*RECORDS SHOWN*:
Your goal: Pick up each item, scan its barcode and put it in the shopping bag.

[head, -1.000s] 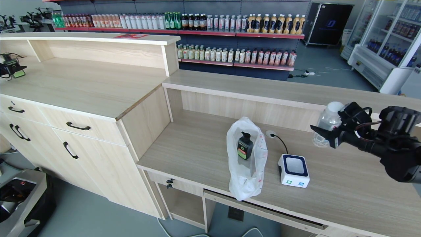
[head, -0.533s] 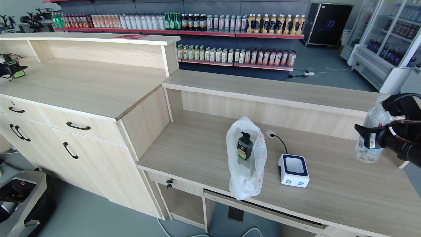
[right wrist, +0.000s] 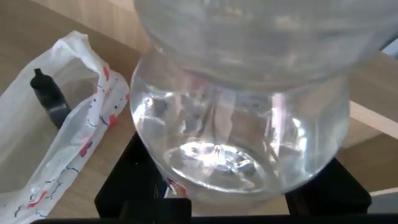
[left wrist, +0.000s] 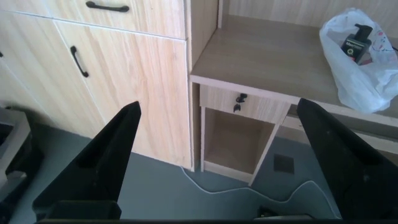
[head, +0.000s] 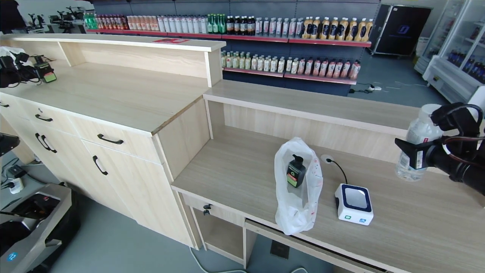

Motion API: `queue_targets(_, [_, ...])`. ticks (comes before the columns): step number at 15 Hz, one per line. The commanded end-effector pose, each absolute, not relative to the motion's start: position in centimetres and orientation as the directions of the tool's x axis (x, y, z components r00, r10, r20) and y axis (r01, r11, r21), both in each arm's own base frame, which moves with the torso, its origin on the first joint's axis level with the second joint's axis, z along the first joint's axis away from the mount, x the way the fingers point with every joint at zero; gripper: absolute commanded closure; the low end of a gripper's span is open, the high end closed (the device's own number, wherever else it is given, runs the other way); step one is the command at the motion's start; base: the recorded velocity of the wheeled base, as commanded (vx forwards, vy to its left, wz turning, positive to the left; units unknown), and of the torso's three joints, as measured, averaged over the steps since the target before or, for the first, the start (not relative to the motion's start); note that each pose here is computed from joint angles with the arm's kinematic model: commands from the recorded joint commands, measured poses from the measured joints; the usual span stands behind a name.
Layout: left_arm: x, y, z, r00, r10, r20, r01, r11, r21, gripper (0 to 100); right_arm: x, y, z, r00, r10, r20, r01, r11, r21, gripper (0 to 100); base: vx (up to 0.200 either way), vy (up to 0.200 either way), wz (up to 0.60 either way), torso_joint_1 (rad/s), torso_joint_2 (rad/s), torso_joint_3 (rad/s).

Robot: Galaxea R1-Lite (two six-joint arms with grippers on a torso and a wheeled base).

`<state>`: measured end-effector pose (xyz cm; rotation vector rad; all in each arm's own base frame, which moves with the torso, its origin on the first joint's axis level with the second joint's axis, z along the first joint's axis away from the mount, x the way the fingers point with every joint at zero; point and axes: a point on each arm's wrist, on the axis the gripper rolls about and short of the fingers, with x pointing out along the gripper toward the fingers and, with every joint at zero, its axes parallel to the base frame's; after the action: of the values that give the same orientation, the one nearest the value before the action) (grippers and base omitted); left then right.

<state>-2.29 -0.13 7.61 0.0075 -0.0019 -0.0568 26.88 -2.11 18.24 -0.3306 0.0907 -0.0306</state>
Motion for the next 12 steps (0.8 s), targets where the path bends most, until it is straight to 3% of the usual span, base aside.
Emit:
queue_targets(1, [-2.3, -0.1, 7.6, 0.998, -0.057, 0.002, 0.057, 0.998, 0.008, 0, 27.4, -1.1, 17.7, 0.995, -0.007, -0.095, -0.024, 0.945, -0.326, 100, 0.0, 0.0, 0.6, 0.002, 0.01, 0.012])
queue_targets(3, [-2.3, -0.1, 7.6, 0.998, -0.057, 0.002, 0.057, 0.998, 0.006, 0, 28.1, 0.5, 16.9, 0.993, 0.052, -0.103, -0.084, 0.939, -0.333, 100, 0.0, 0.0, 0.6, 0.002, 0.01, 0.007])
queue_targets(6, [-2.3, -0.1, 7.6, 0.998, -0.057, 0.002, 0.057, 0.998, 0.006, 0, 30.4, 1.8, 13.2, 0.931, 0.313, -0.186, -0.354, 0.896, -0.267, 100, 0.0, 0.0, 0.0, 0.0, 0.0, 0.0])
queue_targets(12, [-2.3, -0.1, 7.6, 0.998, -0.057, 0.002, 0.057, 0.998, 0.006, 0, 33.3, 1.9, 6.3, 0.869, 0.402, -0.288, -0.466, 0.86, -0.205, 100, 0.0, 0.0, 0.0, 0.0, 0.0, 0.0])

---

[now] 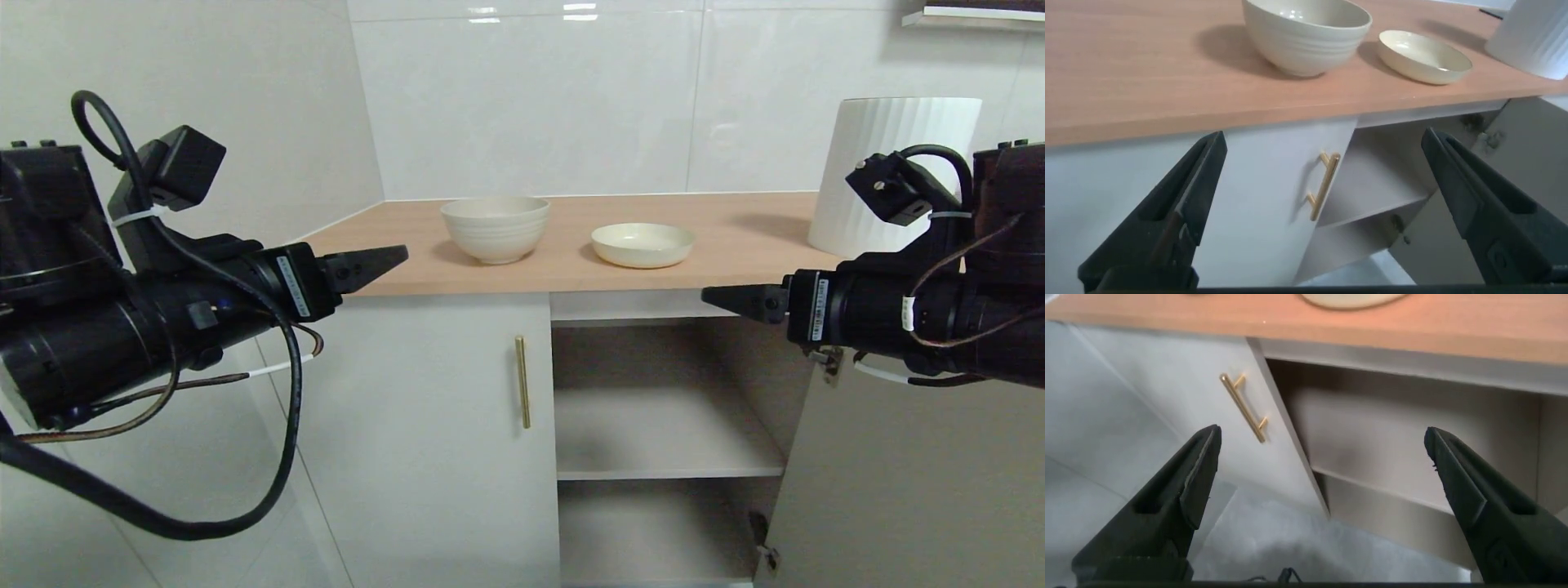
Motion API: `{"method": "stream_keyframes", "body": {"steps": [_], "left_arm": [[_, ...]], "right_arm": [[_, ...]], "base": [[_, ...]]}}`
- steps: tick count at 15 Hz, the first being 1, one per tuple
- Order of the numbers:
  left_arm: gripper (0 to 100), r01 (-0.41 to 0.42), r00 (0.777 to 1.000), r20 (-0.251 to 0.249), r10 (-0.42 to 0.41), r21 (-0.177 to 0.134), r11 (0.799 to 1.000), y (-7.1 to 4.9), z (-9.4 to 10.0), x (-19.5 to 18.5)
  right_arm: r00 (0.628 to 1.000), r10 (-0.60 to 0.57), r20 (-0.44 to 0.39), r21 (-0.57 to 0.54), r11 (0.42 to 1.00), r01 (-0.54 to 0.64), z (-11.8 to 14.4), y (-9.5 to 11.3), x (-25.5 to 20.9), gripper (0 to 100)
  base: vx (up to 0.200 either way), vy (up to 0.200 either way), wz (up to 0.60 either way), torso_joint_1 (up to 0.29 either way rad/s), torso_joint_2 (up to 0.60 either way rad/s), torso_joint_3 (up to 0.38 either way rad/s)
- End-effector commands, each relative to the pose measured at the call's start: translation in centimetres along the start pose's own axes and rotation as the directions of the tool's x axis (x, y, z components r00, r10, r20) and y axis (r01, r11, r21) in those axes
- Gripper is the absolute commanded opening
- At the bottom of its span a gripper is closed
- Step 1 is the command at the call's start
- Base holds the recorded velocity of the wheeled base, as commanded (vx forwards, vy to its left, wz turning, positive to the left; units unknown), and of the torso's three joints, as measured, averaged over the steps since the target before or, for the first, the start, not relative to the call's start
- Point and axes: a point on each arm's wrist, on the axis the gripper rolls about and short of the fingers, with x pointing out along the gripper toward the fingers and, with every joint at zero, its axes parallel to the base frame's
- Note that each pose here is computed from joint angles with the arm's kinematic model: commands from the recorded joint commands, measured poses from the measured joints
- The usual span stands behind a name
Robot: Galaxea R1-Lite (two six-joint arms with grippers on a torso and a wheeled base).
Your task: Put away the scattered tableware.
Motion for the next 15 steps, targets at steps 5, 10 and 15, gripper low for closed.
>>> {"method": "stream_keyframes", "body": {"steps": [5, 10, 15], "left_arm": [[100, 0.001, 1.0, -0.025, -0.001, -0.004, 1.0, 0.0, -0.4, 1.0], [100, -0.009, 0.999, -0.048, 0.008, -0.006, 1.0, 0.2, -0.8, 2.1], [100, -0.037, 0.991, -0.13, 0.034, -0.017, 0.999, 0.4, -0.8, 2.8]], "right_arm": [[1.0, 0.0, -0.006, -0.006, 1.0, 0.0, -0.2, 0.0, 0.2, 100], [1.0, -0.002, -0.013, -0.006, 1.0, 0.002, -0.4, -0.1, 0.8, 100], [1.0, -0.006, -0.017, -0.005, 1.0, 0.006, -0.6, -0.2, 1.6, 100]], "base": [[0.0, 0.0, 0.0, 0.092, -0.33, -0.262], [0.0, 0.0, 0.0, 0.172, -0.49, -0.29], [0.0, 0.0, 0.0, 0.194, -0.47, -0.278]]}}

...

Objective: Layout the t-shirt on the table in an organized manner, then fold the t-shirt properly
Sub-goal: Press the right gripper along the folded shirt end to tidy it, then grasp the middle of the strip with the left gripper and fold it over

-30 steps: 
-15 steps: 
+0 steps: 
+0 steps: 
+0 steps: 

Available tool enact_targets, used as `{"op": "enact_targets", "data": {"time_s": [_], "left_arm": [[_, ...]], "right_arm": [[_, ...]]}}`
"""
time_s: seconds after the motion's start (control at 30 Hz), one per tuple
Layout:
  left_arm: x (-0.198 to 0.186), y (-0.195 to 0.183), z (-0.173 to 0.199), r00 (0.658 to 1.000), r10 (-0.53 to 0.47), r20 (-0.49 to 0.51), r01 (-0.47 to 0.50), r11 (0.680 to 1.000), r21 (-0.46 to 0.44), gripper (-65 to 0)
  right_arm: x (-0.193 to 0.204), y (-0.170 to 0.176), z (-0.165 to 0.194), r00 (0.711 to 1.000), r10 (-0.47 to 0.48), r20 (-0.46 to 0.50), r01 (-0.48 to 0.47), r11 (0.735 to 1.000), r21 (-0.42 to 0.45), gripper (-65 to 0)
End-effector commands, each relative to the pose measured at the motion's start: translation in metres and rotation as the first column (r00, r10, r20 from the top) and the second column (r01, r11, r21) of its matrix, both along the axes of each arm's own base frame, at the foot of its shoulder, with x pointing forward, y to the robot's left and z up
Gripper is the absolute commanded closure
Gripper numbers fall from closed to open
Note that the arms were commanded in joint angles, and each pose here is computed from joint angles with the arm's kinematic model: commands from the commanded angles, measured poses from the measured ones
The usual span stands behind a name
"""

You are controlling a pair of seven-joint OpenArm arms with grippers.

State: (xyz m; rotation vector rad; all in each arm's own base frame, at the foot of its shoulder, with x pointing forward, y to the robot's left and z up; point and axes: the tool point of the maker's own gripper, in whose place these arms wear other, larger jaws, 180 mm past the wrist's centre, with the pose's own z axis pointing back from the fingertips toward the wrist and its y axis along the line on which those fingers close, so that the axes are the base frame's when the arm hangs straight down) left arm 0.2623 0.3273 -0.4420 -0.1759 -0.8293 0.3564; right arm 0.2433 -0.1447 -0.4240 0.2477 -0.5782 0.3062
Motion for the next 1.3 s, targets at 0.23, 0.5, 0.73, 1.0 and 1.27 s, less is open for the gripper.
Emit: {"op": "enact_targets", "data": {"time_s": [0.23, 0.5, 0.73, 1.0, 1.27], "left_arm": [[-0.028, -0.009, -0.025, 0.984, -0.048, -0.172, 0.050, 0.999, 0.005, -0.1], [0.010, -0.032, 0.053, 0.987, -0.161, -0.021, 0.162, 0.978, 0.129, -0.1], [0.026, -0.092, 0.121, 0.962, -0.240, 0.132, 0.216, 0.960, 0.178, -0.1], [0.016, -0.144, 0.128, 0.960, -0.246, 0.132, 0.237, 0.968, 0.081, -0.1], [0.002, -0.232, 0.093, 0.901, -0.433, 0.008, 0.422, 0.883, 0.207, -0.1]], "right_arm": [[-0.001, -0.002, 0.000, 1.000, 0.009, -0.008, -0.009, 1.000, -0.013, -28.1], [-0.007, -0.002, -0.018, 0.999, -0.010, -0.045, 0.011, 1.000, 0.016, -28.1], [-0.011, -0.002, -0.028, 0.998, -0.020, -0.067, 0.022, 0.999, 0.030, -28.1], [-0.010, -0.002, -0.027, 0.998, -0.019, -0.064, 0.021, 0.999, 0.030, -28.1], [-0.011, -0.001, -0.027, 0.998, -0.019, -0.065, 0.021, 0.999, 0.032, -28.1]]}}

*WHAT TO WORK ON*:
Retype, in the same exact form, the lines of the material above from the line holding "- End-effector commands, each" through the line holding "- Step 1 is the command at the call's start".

*THE COMPLETED TASK*:
- End-effector commands, each relative to the pose measured at the call's start: translation in centimetres along the start pose's own axes and rotation as the directions of the tool's x axis (x, y, z components r00, r10, r20) and y axis (r01, r11, r21) in those axes
- Gripper is the absolute commanded opening
- At the bottom of its span a gripper is closed
- Step 1 is the command at the call's start

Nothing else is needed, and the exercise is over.